Article 2
L'application de cet accord de branche permettra d'aider les entreprises, dans le cadre des dispositions légales applicables, selon leurs effectifs, à élaborer le contenu de leur accord collectif relatif à l'égalité professionnelle entre les femmes et les hommes, la qualité de vie et les conditions de travail, ou à défaut de conclusion d'un tel accord, le contenu de leur plan d'action, en leur proposant des mesures dans des domaines d'action dans le but d'assurer l'égalité professionnelle entre les sexes au sein de leur entreprise et remédier aux inégalités qui pourraient être constatées. Cet accord est pour les entreprises un outil de pilotage concret permettant aux entreprises de faire face à leurs obligations.
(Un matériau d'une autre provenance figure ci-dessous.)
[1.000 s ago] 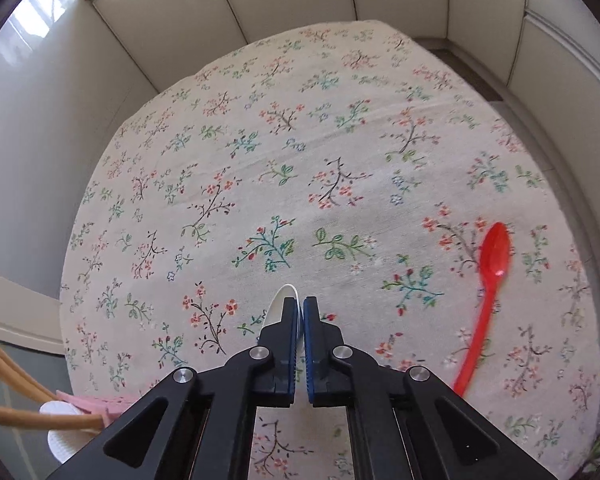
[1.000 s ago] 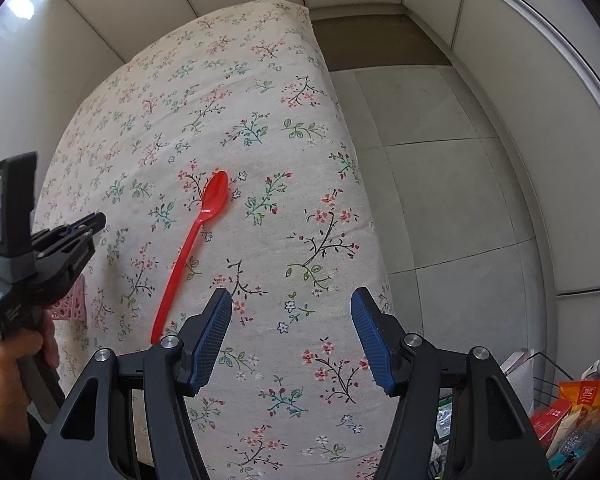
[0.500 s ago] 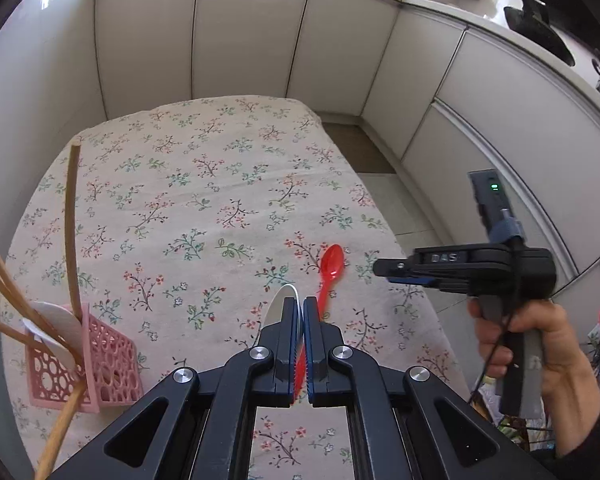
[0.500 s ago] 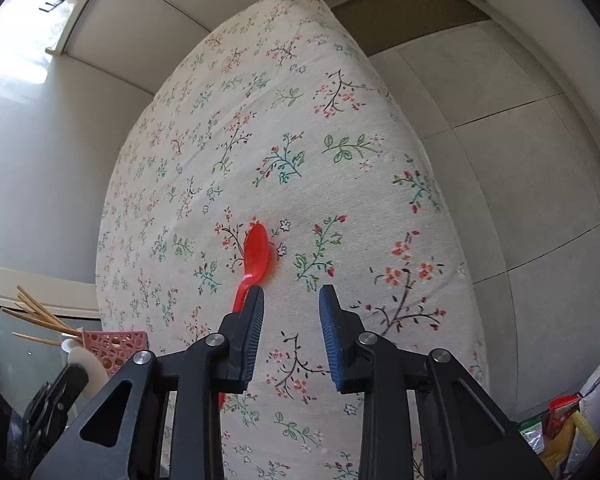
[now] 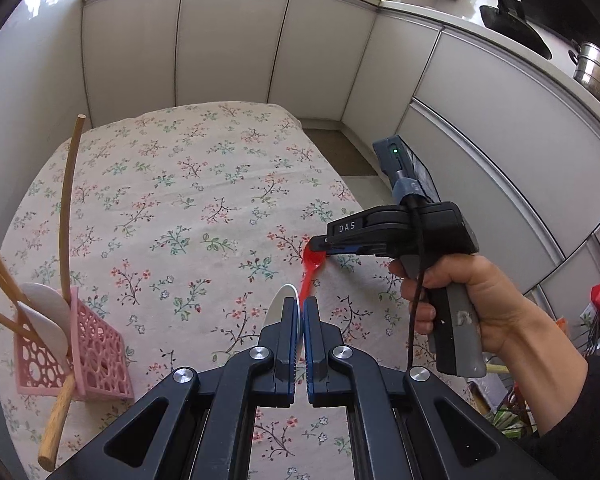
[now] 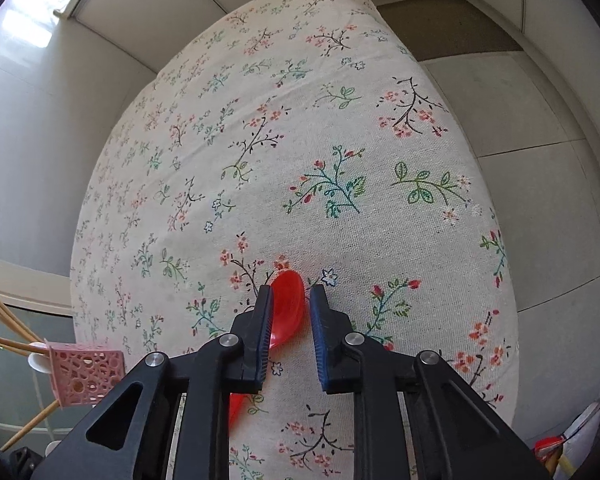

Afin de concilier la primauté de l'accord de branche sur l'accord d'entreprise (art. L. 2253-1 du code du travail) et leurs obligations légales et réglementaires (art. L. 2242-1 et suivants du code du travail ; art. R. 2242-2 et suivants du code du travail), les entreprises doivent mettre en œuvre a minima les dispositions du présent accord, pour les 3 ou 4 domaines d'actions (parmi ceux rappelés à l'article 4 ci-après) retenus dans leur accord ou à défaut dans leur plan d'action en fonction de leur effectif, étant entendu que les dispositions sur la rémunération effective devront obligatoirement figurer parmi les domaines d'action retenus.
Ces dispositions s'appliqueront à l'échéance des accords d'entreprise ou des plans d'action en cours sous réserve de leur reconduction et à condition d'assurer des garanties au moins équivalentes.
À compter de sa date d'entrée en vigueur, le présent accord se substitue à l'accord du 21 décembre 2017 relatif à l'égalité professionnelle, à la mixité et à la parité entre les femmes et les hommes dans la chaussure (IDCC 1580).